眠り姫の唇




「悪かったな色々問題があって。」





突然、




苦くて、ほのかに甘い声色が、瑠香の頭に降ってきた。


目を点にしながら、瑠香は視線を斜め上に向ける。


氷みたいな瞳に捕られられて、瑠香は一歩も動けなくなった。


「ちなみに俺はまだ29だ。」


岩城は不機嫌に答える。



「あ、はい、、」



「あんた、高江瑠香だろ。

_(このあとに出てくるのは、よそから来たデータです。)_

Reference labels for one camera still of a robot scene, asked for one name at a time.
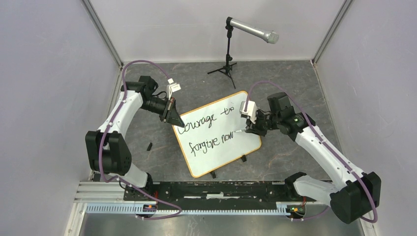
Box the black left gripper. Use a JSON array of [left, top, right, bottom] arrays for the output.
[[139, 96, 184, 128]]

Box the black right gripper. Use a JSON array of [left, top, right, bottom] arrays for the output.
[[245, 110, 281, 137]]

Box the yellow framed whiteboard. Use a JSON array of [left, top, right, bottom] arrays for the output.
[[173, 91, 262, 178]]

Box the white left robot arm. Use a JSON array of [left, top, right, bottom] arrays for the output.
[[85, 76, 185, 201]]

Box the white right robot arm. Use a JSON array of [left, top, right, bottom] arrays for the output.
[[239, 92, 382, 224]]

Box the black microphone tripod stand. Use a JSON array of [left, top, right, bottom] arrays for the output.
[[207, 24, 236, 89]]

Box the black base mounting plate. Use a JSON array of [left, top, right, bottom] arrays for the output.
[[122, 181, 313, 210]]

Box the silver microphone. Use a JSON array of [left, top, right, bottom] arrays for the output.
[[226, 17, 279, 44]]

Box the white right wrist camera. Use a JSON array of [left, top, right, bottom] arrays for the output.
[[239, 100, 258, 124]]

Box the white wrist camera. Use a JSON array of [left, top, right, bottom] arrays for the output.
[[166, 78, 181, 99], [239, 100, 258, 124]]

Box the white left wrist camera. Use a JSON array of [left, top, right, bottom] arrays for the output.
[[166, 78, 181, 99]]

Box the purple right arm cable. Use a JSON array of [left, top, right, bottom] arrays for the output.
[[244, 81, 379, 224]]

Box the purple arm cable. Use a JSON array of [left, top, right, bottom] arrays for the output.
[[244, 81, 379, 224], [98, 59, 183, 221]]

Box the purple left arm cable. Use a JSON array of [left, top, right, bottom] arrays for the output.
[[98, 59, 183, 221]]

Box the white slotted cable duct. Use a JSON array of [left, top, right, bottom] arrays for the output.
[[85, 203, 290, 216]]

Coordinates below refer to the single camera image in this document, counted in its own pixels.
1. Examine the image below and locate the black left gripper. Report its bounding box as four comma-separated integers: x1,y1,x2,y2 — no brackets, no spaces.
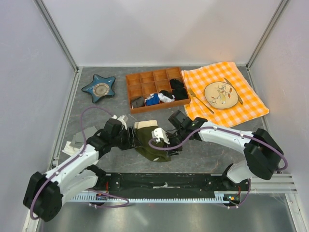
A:
111,126,142,151

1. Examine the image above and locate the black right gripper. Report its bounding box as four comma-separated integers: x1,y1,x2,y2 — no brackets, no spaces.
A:
162,128,188,158

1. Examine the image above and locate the olive green underwear cream waistband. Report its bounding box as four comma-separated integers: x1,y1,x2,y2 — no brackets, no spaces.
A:
134,120,179,162

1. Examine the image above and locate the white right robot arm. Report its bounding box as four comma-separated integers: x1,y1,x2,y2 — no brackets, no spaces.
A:
168,111,286,190

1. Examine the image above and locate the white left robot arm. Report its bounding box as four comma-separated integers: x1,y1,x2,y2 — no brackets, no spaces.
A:
23,118,139,222

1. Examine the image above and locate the grey rolled underwear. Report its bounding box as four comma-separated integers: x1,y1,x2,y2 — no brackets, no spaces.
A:
131,96,145,109

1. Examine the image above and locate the black white rolled underwear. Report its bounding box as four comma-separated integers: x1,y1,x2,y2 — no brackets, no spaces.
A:
158,90,175,103

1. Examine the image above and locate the blue white rolled underwear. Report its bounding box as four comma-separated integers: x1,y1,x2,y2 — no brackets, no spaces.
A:
145,93,160,106

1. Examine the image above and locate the white underwear pile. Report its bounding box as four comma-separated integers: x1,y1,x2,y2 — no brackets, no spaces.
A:
62,141,80,156

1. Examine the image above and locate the brass fork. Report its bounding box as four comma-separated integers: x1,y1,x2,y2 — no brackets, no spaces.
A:
188,88,214,114

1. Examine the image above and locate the blue star shaped dish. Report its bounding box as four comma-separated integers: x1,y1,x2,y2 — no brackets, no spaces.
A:
81,74,116,103

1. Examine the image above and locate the orange compartment organizer box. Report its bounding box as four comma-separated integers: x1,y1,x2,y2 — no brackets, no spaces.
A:
126,67,190,114

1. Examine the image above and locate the beige decorated plate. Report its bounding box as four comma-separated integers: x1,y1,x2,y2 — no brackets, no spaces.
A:
204,81,239,110

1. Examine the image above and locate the orange checkered cloth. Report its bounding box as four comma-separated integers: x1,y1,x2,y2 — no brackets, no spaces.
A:
182,61,269,127

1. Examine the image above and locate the brass knife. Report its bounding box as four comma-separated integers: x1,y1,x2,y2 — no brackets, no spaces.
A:
223,77,244,105

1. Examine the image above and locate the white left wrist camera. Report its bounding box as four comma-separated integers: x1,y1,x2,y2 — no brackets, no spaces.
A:
112,115,128,130

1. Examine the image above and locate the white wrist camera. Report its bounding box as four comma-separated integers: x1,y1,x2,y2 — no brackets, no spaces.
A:
152,128,170,145
112,115,128,130

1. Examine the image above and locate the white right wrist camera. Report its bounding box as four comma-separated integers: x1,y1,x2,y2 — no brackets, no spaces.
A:
152,128,170,145

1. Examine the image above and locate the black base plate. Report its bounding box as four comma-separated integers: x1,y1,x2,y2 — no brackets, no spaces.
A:
93,173,249,199

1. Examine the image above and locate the light blue cable duct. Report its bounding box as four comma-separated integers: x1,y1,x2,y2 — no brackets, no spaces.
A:
69,191,240,204

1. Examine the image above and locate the aluminium front rail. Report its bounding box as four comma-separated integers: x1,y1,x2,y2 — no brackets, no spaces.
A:
88,173,295,193

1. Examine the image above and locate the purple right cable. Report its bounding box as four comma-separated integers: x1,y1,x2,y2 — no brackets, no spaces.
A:
148,127,288,208

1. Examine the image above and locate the purple cable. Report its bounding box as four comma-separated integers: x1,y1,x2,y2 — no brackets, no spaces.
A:
148,127,288,208
29,106,131,220

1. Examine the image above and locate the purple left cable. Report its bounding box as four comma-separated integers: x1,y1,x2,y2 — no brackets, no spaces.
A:
29,106,131,220

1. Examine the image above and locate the aluminium left frame post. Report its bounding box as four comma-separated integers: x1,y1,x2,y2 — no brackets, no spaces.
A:
34,0,79,73

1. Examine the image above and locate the aluminium frame post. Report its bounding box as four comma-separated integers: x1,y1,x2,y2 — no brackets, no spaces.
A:
34,0,79,73
246,0,290,71

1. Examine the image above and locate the aluminium right frame post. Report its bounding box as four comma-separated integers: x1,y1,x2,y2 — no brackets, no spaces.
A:
246,0,290,71

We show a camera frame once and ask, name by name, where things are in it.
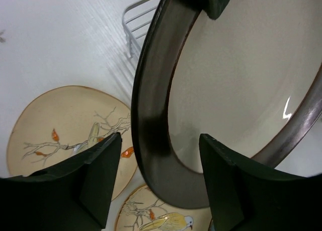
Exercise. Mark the beige bird plate right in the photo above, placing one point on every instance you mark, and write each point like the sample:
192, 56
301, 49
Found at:
142, 210

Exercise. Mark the white wire dish rack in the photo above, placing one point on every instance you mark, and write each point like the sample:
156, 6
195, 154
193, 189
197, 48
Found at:
136, 20

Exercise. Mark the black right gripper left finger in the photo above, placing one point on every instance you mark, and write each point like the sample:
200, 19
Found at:
74, 194

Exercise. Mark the beige bird plate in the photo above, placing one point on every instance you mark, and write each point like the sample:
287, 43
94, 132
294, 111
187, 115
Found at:
142, 210
64, 122

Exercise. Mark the brown rimmed cream plate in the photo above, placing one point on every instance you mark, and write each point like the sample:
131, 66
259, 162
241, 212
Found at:
250, 78

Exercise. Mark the beige bird plate left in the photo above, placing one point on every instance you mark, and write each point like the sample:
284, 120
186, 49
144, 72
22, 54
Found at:
64, 122

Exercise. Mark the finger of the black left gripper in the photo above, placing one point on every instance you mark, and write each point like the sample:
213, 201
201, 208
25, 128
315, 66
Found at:
214, 8

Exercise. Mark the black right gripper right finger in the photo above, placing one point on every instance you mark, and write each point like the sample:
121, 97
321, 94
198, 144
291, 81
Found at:
246, 195

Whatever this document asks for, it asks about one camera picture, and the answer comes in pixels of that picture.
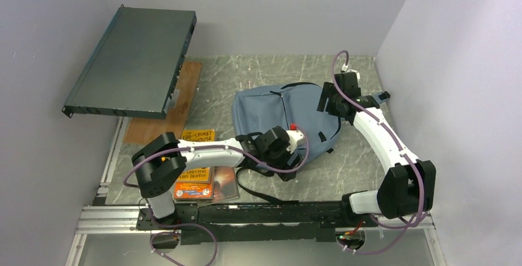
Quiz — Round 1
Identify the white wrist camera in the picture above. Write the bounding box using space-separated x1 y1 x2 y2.
286 123 305 153
341 63 360 78

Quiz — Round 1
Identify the yellow treehouse book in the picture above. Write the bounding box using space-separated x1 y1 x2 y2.
177 129 215 183

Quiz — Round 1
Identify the brown wooden board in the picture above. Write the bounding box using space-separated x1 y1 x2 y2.
123 62 202 145

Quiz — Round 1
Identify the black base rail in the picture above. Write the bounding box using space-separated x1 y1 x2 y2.
136 201 376 245

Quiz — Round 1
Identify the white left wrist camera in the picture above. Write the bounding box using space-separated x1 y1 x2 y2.
286 123 305 153

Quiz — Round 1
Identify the dark cover book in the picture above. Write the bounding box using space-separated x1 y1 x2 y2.
198 166 239 207

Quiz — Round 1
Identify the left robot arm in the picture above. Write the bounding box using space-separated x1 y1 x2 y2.
130 126 309 229

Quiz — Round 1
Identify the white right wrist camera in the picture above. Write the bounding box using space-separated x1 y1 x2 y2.
341 63 360 78

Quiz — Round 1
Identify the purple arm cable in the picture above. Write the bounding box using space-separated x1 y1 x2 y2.
122 125 311 266
331 50 430 256

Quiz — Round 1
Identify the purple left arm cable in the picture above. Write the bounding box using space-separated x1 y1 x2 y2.
122 125 311 266

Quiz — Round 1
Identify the blue backpack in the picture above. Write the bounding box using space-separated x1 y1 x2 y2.
231 82 392 204

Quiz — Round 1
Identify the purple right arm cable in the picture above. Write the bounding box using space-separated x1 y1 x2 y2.
331 50 430 256

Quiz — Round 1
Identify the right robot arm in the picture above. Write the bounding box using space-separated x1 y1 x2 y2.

」


「へ、」


瑠香は何も考えられなかった。

ただただパニックになったまま上を見上げる。

蛇に睨まれたまま、指一本動かせられない。

なんで自分の名前知ってるんだろう。
どうしてこの人ここに居るんだろう。


そんな事よりもまずあの瞳をどうにかしてほしい。

頭だけ働いて全く動こうとしない自分の唇に瑠香は戸惑った。

あの綺麗で冷たい瞳に見据えられると、逃げ場をすべて奪われたような、極寒の地に閉じ込められたような、そんな感覚になる。



どうしようどうしようどうしよう。



それしか考えられない。




パニックと恐怖で瑠香がただただパクパクしていたら、岩城がまたその形の良い唇を開いた。